A fresh wave of panic rippled through the ranks of the ruler’s attendants. ‘You see!’ bayed the grand duke, as if he blamed the major for everything that had gone wrong with the morning. ‘It is just as it is written… And his flesh shall be poison in the mouth of the basest animal.’
The grand duke retreated, leaving Alock arguing in vain for the Weylanders’ immediate execution with the few bodyguards and courtiers who weren’t retreating after their master. The major was still yelling when soldiers forced Jacob and the rest of the prisoners at spear point back towards the searing dungeons. The grand duke’s soldiers had a hard job of containing the gads. They had boiled over into a state of frenzy that no amount of coercion short of murder would be able to suppress.

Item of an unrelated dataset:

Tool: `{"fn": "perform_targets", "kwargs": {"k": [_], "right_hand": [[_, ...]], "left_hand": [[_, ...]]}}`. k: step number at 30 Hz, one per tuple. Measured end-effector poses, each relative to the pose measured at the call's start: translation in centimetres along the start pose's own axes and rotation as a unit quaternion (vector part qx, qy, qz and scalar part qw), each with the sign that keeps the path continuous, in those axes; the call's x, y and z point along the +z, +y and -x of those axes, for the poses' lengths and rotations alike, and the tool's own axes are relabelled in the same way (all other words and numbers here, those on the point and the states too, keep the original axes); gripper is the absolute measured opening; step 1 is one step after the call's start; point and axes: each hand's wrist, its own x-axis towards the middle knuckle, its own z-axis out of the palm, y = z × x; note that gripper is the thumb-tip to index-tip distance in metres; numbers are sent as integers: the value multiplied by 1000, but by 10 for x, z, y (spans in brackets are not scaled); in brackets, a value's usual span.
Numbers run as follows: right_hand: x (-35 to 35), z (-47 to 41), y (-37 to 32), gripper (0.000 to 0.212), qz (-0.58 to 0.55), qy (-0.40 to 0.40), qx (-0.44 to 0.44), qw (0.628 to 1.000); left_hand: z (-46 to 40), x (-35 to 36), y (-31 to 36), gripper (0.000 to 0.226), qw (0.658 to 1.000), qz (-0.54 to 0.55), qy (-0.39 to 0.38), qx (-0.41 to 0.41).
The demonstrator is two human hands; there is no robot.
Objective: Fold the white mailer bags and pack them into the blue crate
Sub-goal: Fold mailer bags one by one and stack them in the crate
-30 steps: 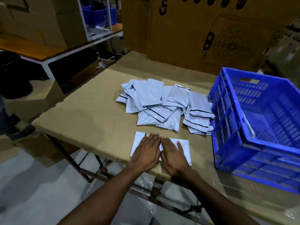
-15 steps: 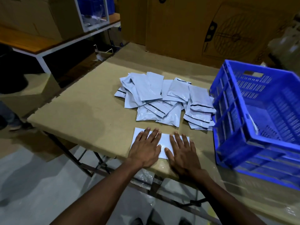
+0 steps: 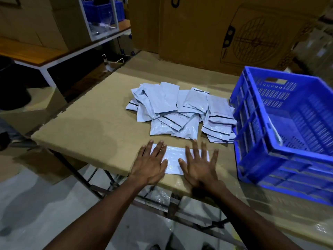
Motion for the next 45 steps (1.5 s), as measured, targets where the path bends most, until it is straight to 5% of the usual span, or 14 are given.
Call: {"fn": "perform_targets", "kwargs": {"k": [6,16,18,22,26,31,36,41,45], "right_hand": [[11,-8,-18,81,-32,-21,-73,997],[12,0,31,88,-68,-35,-36,996],[10,4,28,89,-42,32,-82,995],[15,14,28,59,-95,120,-239,959],[19,12,35,30,-126,151,-255,947],[5,11,30,31,-95,191,-261,941],[-10,9,25,18,-153,142,-165,964],[-19,19,22,28,-52,223,-373,899],[-8,12,23,31,63,191,-439,876]], "left_hand": [[1,-1,0,85,1000,-3,-5,-7],[2,-1,-1,67,1000,-6,-20,-11],[0,-1,-1,65,1000,-3,-24,-12],[-6,-4,-3,64,999,-6,-37,-7],[-7,-4,-3,64,999,-4,-32,-7],[2,-4,-3,83,994,91,54,26],[9,-3,-9,43,977,68,188,80],[4,-5,-10,45,973,126,192,15],[3,-1,-17,48,962,172,212,23]]}}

Jacob’s trip down the passage to the cells was like being caught in a riot, shoved and jostled from every side, the soldiers’ yells and threats barely audible over the gads’ clamour.
Sheplar pulled at Sariel’s torn clothing as he was caught up in the mob. ‘What manner of man are you – did you have wings?’
‘Of course my people possess wings,’ said Sariel, as though the mountain aviator was a dolt for not realising such an evident truth. His face turned ashen and uncharacteristically grim at what was left of his memory of those times. ‘Mine were offered back as a cruel gift to me by the skel raiders, bloody saws clutched in the cursed hands that had just finished strangling my beloved. My people heal uncommonly fast, but our wings and our hearts may be easily broken and never repaired.’